====== Records shown ======

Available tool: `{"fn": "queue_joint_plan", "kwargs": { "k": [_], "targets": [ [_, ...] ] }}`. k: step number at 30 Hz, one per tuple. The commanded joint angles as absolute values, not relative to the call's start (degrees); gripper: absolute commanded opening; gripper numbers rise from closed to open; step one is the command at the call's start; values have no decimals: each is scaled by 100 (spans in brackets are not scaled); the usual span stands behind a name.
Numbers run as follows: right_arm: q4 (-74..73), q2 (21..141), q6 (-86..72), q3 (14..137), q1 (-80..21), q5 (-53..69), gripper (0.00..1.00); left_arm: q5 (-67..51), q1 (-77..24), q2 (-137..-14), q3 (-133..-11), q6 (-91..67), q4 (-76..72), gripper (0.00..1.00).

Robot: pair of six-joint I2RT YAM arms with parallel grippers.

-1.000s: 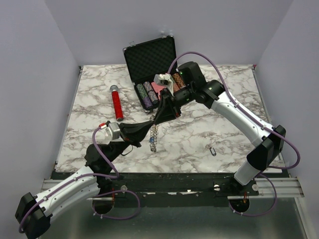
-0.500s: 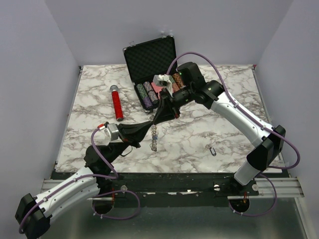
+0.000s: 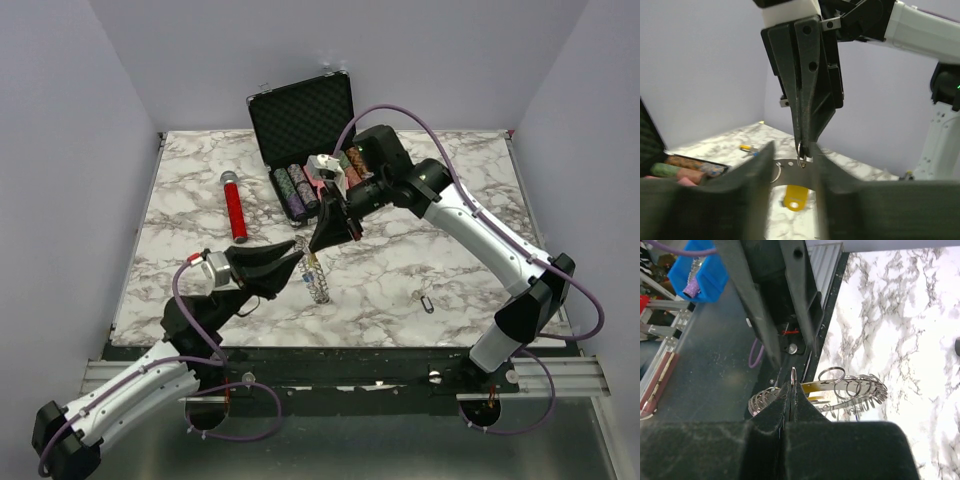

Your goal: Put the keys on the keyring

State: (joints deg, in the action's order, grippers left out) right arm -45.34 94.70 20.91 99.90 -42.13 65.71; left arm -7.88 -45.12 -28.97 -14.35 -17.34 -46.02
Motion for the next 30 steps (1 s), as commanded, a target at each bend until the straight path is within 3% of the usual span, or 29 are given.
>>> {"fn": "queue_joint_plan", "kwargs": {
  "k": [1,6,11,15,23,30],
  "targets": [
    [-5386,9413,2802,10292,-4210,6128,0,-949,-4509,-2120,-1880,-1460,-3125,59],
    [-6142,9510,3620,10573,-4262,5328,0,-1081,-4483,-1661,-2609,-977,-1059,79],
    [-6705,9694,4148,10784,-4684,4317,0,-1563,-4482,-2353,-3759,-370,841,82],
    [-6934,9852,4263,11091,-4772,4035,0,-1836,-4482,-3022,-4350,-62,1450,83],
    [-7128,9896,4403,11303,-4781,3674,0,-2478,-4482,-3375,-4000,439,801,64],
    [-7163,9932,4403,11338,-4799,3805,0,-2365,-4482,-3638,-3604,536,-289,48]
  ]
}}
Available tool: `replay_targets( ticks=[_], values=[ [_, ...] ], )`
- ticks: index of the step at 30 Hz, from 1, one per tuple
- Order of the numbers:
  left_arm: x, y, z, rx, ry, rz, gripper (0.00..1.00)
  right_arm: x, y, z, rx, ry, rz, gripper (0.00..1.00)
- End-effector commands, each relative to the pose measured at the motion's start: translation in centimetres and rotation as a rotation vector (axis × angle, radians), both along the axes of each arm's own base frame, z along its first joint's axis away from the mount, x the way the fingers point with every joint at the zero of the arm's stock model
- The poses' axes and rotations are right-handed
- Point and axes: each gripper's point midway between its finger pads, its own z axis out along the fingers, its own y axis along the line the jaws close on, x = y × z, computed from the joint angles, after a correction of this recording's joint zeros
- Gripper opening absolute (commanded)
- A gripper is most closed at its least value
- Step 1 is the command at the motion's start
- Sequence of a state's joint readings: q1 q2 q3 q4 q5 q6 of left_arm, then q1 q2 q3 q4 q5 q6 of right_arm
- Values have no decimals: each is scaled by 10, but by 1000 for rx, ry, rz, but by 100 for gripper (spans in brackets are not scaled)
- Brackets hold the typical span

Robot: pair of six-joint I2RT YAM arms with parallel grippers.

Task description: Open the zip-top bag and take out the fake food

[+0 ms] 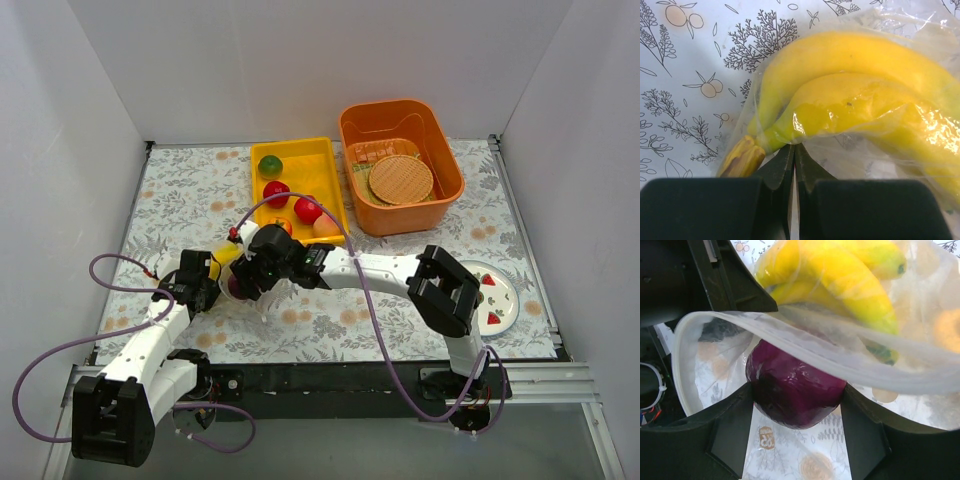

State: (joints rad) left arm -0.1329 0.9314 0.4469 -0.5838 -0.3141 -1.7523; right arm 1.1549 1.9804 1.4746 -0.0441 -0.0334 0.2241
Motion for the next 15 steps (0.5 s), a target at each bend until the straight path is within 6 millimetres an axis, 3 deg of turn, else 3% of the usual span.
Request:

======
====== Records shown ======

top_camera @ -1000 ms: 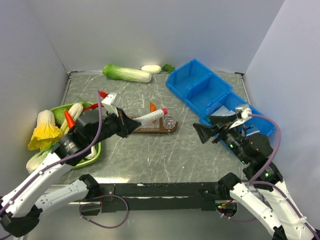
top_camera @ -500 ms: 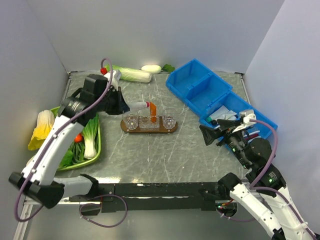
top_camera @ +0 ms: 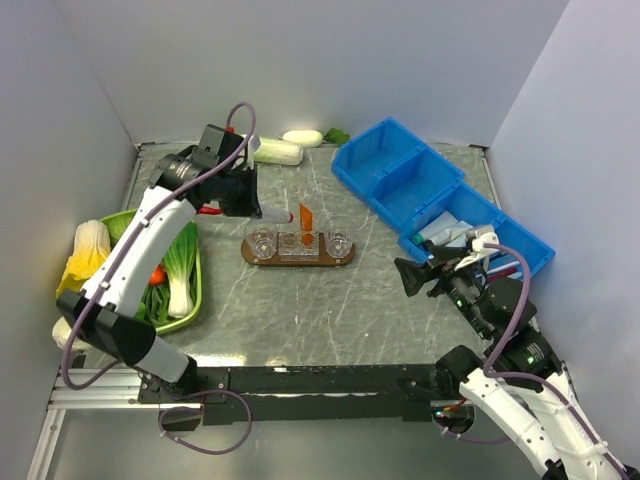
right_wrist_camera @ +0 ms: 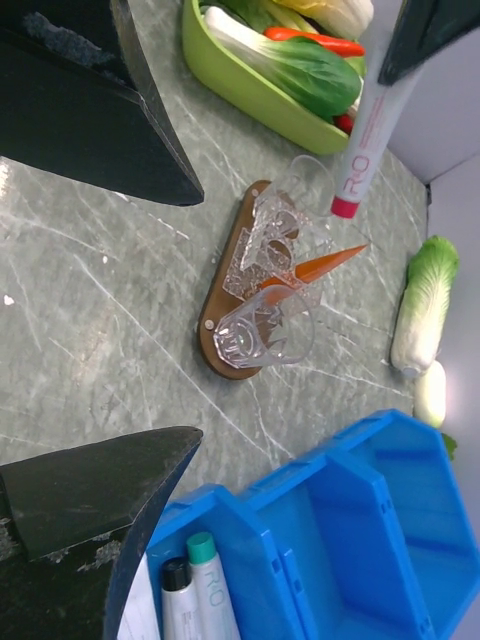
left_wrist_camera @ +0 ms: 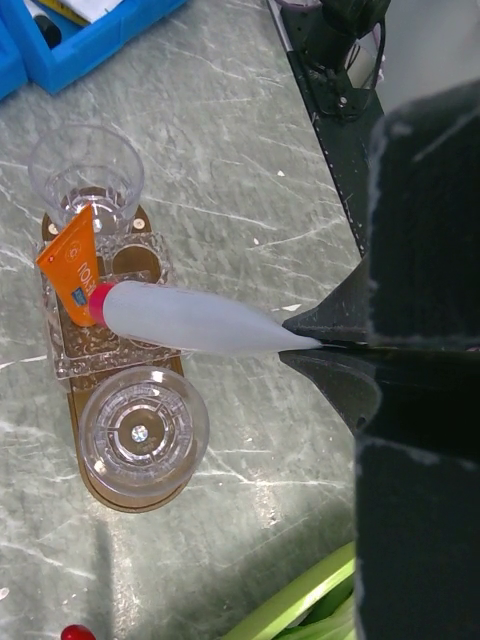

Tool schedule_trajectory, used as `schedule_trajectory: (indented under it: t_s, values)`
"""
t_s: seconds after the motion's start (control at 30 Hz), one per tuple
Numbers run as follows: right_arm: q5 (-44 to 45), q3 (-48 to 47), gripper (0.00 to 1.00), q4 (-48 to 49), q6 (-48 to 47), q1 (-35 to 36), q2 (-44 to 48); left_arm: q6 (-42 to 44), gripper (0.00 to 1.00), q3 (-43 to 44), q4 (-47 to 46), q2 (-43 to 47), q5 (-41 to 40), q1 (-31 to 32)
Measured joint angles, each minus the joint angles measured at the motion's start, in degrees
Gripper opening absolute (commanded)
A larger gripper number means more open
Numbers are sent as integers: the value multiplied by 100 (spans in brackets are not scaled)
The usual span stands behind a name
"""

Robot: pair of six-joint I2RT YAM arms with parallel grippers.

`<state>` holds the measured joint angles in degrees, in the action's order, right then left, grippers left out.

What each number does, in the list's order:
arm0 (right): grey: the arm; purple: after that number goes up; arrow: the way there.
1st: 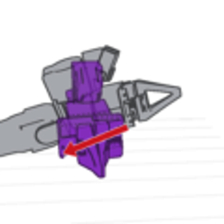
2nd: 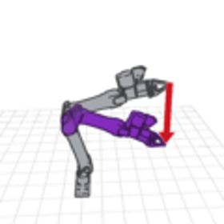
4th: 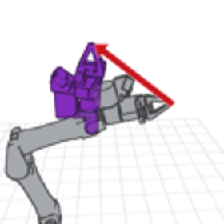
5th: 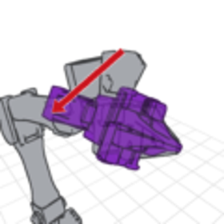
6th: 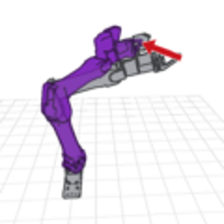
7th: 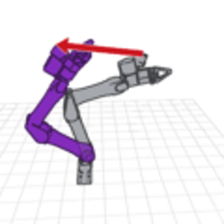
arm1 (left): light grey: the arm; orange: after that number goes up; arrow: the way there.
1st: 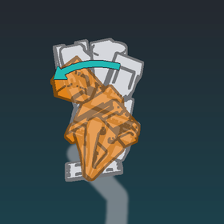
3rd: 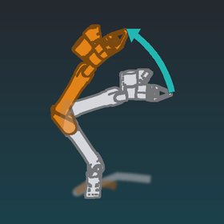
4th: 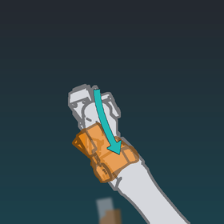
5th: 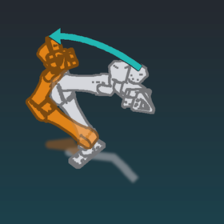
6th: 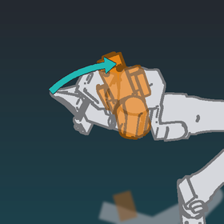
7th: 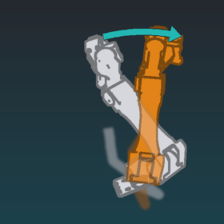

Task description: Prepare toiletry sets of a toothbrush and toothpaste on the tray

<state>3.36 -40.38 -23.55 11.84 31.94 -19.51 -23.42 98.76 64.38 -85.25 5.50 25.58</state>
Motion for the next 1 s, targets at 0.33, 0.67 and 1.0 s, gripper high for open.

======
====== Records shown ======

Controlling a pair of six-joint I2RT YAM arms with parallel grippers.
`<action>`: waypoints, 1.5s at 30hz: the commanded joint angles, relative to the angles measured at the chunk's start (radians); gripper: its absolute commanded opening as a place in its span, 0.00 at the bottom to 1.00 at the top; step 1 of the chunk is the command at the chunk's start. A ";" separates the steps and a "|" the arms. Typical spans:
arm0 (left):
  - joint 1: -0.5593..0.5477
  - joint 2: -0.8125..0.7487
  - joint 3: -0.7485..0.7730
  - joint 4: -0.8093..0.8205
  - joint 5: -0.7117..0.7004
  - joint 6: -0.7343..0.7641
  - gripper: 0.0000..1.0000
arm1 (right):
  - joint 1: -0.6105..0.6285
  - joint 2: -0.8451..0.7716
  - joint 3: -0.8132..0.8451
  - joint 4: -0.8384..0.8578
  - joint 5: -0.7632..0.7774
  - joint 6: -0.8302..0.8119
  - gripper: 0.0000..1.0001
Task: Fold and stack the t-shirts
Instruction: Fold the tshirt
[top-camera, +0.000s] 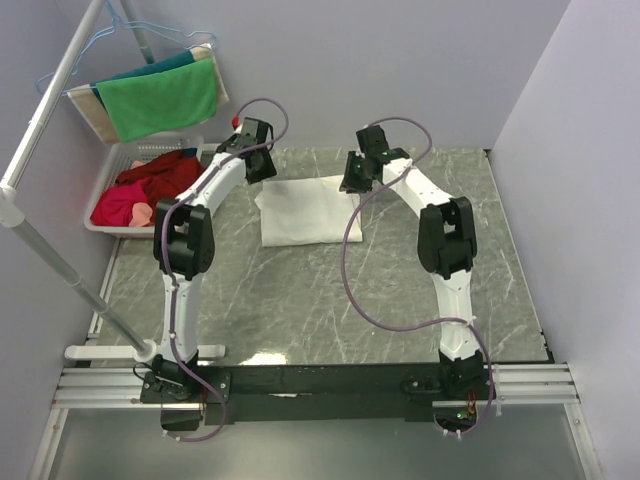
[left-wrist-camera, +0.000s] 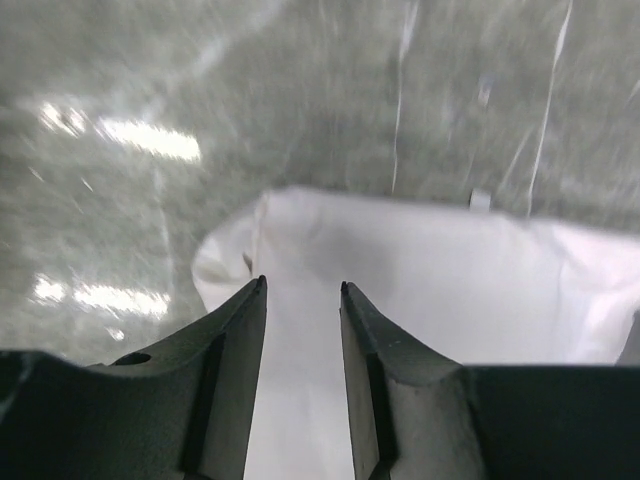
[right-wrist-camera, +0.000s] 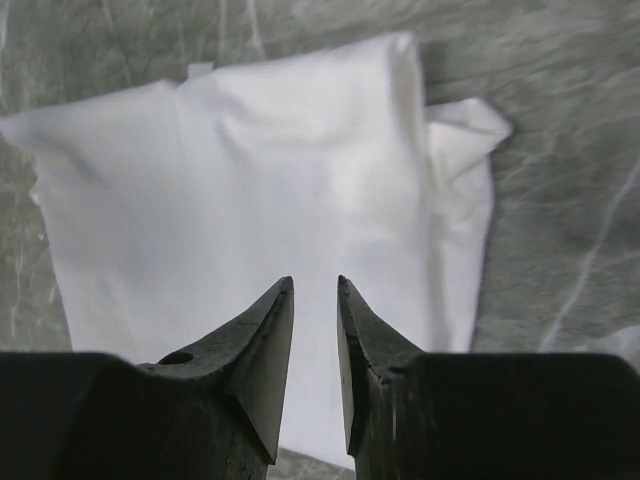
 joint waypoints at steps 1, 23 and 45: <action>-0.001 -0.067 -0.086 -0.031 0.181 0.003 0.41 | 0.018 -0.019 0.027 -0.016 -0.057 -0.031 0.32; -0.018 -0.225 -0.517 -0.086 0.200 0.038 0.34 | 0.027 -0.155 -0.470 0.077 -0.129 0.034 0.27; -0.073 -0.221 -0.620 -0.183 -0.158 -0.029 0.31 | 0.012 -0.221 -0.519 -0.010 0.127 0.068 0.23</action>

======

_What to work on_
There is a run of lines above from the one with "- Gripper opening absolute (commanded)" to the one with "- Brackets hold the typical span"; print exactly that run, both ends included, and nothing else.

_Answer area_
- Gripper opening absolute (commanded)
- A gripper is most closed at its least value
- Step 1 is the command at the motion's start
- Sequence of a state's joint readings: q1 q2 q3 q4 q5 q6 of left_arm, then q1 q2 q3 q4 q5 q6 of right_arm
- Values have no decimals: each is scaled by 10, but by 1000 for rx, ry, rz, but by 100 for gripper (spans in brackets are not scaled)
- Brackets hold the typical span

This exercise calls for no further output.